■ Data for this task
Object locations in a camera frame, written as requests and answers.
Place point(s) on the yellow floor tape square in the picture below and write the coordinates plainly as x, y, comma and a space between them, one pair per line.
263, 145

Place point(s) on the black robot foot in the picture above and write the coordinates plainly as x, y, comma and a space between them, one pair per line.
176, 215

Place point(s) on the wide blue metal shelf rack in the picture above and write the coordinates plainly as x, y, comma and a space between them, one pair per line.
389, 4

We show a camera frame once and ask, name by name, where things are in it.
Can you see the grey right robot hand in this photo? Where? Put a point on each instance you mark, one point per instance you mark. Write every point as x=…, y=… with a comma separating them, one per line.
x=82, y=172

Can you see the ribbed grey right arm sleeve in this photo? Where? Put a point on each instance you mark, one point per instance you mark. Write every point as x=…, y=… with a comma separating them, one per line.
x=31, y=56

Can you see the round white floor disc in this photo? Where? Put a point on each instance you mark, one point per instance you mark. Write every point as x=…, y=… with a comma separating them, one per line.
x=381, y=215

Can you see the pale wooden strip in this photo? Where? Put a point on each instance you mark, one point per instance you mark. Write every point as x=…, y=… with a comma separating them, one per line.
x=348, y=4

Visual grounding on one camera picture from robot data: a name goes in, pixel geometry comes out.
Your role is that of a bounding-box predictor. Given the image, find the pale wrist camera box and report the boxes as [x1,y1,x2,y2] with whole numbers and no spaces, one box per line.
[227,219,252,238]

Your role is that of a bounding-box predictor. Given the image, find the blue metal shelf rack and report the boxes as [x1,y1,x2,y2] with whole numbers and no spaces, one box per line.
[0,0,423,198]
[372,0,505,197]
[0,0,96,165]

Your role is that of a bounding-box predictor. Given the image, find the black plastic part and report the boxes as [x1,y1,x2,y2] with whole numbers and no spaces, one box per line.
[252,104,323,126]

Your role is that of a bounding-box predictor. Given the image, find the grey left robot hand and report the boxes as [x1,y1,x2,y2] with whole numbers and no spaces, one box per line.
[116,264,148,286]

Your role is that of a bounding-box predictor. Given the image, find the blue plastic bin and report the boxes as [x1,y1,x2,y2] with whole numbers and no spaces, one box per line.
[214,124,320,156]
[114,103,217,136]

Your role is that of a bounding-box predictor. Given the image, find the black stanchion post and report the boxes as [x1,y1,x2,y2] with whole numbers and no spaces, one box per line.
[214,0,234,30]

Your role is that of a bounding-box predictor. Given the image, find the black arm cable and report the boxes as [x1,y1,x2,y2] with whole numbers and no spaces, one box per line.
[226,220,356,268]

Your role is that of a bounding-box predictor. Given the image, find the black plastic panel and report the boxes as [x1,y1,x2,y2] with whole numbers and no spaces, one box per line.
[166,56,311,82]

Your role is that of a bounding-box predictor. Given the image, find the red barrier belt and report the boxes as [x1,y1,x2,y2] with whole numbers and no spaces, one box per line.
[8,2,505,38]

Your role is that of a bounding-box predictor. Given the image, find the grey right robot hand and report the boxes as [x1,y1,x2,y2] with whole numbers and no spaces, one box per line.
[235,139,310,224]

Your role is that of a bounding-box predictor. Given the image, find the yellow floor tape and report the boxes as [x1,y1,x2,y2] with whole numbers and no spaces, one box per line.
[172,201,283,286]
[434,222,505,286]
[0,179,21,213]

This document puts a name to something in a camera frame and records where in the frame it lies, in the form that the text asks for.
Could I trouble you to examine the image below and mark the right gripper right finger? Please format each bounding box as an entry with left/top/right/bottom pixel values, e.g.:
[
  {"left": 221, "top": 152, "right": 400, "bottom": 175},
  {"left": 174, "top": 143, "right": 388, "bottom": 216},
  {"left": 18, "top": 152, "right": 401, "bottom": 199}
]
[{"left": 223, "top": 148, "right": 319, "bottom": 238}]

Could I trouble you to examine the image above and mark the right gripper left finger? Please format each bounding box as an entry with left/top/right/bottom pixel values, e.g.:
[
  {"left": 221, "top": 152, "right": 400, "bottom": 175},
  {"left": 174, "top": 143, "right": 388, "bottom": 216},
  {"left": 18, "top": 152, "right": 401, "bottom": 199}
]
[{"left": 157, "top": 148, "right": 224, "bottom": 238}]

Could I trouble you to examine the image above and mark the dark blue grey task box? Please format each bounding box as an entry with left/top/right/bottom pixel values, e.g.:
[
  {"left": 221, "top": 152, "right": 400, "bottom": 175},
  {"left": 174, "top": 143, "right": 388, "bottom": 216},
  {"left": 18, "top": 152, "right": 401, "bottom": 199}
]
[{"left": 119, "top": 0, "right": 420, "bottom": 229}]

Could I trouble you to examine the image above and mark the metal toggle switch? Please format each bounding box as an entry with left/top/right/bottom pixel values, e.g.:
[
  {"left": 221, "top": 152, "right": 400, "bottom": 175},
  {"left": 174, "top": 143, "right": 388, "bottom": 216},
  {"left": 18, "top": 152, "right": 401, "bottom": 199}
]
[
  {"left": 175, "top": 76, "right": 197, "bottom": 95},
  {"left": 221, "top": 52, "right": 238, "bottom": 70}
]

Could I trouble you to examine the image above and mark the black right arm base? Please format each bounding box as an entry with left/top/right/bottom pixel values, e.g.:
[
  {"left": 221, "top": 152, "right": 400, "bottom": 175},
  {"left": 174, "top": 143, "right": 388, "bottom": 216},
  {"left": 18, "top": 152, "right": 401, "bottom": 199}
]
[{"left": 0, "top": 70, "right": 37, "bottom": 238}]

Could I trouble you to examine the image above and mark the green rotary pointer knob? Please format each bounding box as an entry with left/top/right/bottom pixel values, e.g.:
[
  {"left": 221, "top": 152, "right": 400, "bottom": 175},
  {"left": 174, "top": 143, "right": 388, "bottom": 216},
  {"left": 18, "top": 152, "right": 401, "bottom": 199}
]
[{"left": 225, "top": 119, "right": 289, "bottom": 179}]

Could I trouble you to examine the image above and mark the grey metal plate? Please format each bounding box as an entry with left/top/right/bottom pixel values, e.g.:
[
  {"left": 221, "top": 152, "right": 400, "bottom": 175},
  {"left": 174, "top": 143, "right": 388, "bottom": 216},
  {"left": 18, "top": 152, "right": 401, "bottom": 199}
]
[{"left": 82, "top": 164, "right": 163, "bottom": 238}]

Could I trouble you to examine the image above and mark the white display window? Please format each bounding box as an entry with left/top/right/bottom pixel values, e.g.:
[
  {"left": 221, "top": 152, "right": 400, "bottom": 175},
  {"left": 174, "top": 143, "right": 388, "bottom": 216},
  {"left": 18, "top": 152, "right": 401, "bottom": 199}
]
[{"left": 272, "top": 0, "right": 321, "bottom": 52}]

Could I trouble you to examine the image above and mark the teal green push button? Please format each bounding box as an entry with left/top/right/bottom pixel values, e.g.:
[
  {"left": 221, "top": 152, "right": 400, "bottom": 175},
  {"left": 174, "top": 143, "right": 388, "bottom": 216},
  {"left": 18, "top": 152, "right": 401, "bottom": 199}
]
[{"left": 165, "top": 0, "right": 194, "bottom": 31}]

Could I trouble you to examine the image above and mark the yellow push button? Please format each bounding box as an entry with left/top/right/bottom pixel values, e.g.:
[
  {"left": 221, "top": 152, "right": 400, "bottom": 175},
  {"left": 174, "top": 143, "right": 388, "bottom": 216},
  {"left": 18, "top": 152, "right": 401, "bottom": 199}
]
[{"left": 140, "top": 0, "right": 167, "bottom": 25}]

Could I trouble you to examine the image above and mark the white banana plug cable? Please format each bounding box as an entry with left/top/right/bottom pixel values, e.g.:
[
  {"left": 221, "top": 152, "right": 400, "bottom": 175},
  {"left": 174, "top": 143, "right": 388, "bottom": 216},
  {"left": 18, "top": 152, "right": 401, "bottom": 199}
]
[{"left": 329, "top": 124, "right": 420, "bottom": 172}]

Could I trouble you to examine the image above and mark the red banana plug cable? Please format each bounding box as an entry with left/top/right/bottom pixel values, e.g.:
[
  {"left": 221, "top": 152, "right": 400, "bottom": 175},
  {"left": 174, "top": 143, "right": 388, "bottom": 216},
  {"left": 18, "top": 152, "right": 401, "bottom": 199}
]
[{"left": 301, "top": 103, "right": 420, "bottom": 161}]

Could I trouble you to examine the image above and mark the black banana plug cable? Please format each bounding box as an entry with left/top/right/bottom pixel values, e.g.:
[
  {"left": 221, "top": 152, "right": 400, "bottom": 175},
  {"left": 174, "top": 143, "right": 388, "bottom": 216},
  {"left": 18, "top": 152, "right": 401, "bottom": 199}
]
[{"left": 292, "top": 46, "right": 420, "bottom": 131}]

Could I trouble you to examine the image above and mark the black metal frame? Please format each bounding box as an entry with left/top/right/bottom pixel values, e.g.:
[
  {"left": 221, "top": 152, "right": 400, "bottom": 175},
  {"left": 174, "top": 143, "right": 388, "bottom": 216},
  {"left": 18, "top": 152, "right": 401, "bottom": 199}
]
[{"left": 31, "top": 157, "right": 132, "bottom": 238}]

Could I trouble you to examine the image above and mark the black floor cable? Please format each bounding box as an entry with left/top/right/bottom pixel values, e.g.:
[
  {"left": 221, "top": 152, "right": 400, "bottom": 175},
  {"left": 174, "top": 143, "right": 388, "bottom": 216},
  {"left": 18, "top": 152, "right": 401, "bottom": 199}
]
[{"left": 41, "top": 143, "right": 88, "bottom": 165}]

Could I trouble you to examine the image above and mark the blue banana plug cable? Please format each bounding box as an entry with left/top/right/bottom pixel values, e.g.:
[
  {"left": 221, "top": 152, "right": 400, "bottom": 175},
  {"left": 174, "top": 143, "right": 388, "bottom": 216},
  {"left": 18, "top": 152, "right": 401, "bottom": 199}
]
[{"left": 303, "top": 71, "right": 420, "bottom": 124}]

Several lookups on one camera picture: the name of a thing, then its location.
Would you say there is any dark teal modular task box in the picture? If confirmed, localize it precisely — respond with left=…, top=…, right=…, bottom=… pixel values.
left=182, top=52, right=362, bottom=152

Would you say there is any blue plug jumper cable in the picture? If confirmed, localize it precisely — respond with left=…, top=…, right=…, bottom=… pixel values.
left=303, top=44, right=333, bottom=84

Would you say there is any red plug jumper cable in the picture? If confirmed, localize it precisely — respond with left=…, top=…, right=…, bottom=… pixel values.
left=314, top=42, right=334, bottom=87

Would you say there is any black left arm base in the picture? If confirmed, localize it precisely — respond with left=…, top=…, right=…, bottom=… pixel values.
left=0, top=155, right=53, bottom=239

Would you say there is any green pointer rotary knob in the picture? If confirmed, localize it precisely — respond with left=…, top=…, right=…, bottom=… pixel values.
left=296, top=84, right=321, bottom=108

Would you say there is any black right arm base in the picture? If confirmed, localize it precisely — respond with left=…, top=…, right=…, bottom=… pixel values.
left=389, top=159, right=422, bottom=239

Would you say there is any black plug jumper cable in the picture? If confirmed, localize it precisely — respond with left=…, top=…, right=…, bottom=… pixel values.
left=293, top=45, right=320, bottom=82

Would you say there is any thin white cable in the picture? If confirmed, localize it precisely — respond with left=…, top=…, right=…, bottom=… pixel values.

■ Exercise instructions
Using the entries above, quote each line verbatim from the first through the line that contains "We show a camera".

■ Response box
Object locations in a camera frame, written as requests and answers.
Place point(s) on the yellow floor tape square in the picture below and write the coordinates plainly as x, y, comma and a space between them, one pair per line.
263, 145

Place point(s) on the black robot foot in the picture above and write the coordinates plainly as x, y, comma and a space between them, one pair per line.
176, 215

Place point(s) on the wide blue metal shelf rack in the picture above and write the coordinates plainly as x, y, comma and a space between them, one pair per line.
389, 4

We show a camera frame once and ask, name by name, where things are in it.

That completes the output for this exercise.